A newly funded study is set to determine whether waiting two minutes to clamp a newborn’s umbilical cord after delivery could improve how well he or she recovers from corrective heart surgery.
Most physicians typically clamp and cut the umbilical cord immediately following delivery. Some physicians advocate for delaying the clamping of the baby’s umbilical cord, thereby increasing the flow of blood from the placenta to the child. The practice of delayed umbilical cord clamping has been shown to improve hematocrit levels, leading to an increased number of oxygen-carrying red blood cells throughout the body.
Hematocrit levels are an important factor during surgery and blood transfusions are often required to replace blood lost during complicated procedures. This is especially true in children with critical congenital heart disease.
“Babies born with critical congenital heart disease often require multiple blood transfusions during corrective heart surgery due to the complexity of the surgery and the babies’ small size,” said Carl Backes, Jr., MD, Neonatology fellow at Nationwide Children’s Hospital. “However, data suggests that surgical outcomes are improved when fewer blood transfusions are performed.”

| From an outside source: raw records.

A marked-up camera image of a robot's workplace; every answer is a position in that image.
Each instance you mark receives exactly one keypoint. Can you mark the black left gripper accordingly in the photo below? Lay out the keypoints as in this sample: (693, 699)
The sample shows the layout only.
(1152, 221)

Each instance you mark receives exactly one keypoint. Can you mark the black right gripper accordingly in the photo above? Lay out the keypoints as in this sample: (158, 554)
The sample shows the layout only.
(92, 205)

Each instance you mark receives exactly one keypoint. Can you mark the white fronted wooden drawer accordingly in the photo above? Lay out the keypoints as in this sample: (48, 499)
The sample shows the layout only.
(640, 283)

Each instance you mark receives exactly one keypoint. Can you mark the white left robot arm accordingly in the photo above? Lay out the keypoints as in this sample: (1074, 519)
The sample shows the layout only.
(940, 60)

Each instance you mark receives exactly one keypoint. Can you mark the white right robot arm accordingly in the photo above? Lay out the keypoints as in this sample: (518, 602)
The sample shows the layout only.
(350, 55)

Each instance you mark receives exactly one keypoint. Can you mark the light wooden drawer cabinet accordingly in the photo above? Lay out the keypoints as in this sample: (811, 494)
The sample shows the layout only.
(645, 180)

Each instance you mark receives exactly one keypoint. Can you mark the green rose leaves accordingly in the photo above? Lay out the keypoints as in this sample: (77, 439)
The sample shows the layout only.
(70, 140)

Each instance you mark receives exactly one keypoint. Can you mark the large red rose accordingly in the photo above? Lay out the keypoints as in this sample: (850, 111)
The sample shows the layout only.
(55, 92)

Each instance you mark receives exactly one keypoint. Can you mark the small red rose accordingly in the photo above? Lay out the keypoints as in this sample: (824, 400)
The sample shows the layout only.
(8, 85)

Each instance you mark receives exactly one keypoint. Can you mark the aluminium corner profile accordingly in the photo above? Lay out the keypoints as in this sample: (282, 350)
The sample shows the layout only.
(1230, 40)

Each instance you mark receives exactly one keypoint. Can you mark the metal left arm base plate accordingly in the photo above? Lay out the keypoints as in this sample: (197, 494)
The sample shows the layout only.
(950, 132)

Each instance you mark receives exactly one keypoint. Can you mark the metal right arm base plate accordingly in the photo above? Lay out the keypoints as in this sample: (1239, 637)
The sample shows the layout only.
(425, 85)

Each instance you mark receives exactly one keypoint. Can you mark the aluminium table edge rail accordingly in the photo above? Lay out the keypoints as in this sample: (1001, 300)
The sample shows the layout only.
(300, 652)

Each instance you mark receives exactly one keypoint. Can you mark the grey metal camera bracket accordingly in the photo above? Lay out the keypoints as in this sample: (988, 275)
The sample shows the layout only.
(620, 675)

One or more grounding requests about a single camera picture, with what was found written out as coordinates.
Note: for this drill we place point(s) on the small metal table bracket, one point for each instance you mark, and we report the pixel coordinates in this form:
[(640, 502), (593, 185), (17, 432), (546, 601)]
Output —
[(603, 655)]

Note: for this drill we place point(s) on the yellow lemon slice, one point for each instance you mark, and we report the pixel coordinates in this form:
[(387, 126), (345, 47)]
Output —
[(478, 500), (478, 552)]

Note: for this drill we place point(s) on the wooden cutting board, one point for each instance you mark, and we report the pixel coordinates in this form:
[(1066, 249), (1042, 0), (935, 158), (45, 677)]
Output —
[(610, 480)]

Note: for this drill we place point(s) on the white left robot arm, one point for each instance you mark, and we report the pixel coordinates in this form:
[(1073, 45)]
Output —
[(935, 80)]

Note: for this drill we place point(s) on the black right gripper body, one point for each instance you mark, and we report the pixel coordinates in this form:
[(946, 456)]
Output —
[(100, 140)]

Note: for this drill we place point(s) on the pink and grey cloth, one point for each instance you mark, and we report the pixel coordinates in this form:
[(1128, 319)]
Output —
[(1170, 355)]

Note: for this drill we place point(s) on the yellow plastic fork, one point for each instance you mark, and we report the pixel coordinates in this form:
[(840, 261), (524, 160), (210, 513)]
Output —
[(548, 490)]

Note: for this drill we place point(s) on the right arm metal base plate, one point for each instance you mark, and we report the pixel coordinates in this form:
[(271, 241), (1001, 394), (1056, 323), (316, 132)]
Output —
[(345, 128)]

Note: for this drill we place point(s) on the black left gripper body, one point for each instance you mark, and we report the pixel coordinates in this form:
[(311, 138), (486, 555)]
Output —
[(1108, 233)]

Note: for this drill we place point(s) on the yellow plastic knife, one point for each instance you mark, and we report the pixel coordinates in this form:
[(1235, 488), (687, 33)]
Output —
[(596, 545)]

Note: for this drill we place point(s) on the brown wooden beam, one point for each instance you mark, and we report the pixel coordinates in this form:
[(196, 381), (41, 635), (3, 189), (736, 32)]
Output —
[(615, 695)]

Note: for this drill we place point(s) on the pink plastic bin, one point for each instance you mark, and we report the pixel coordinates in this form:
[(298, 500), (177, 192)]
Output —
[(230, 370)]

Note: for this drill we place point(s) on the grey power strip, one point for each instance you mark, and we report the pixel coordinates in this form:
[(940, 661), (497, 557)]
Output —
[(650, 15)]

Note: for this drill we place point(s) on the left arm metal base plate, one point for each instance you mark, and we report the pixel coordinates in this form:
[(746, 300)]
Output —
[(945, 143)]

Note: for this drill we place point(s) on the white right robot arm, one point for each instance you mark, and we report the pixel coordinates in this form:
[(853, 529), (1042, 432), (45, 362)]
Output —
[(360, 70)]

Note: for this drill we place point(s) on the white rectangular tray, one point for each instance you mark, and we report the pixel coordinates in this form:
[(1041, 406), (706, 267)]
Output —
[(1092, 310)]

A $125,000, two-year grant from the American Heart Association will allow Dr. Backes to examine whether delayed umbilical cord clamping could have a positive impact on surgical outcomes.
“We suspect that delayed umbilical cord clamping following delivery will decrease the need for blood transfusions in this at-risk population,” said Dr. Backes. “Given the growing body of evidence suggesting that blood transfusions during or after cardiac surgery is associated with acute and delayed adverse effects, we hope to evaluate the potential role for adding delayed cord clamping to existing blood conservation programs at Nationwide Children’s Hospital.”
When a baby being cared for prenatally at Ohio State University Medical Center (OSUMC) is identified in the womb as having a prenatal heart lesion, Dr. Backes and Nationwide Children’s cardiologist Timothy Hoffman, MD, will determine whether the baby has critical congenital heart disease likely to require surgery within the first month of life. If so, Dr. Backes works collaboratively with obstetricians at OSUMC to coordinate the timing of the umbilical cord clamping. This project serves as the first federally funded research collaboration between The Ohio State University Maternal Fetal Medicine Program, the section of Neonatology and Cardiology and Cardiothoracic Surgery at Nationwide Children’s.
“Hopefully this multidisciplinary pilot study will serve as the basis for future collaborations in both research and clinical arenas,” said Dr. Backes.
Each baby’s umbilical cord will either be clamped right away or the clamping will be delayed for 120 seconds post-delivery. The research team will then monitor the children’s progress for two years, comparing differences between the groups.
“Our group will examine whether potential differences in blood product exposure between the two groups, and most importantly, if those differences are associated with meaningful clinical outcomes,” said Dr. Backes. “We suspect that delayed clamping has additional benefits other than improving hematocrit levels, and we may discover something new about how the body helps heal itself.”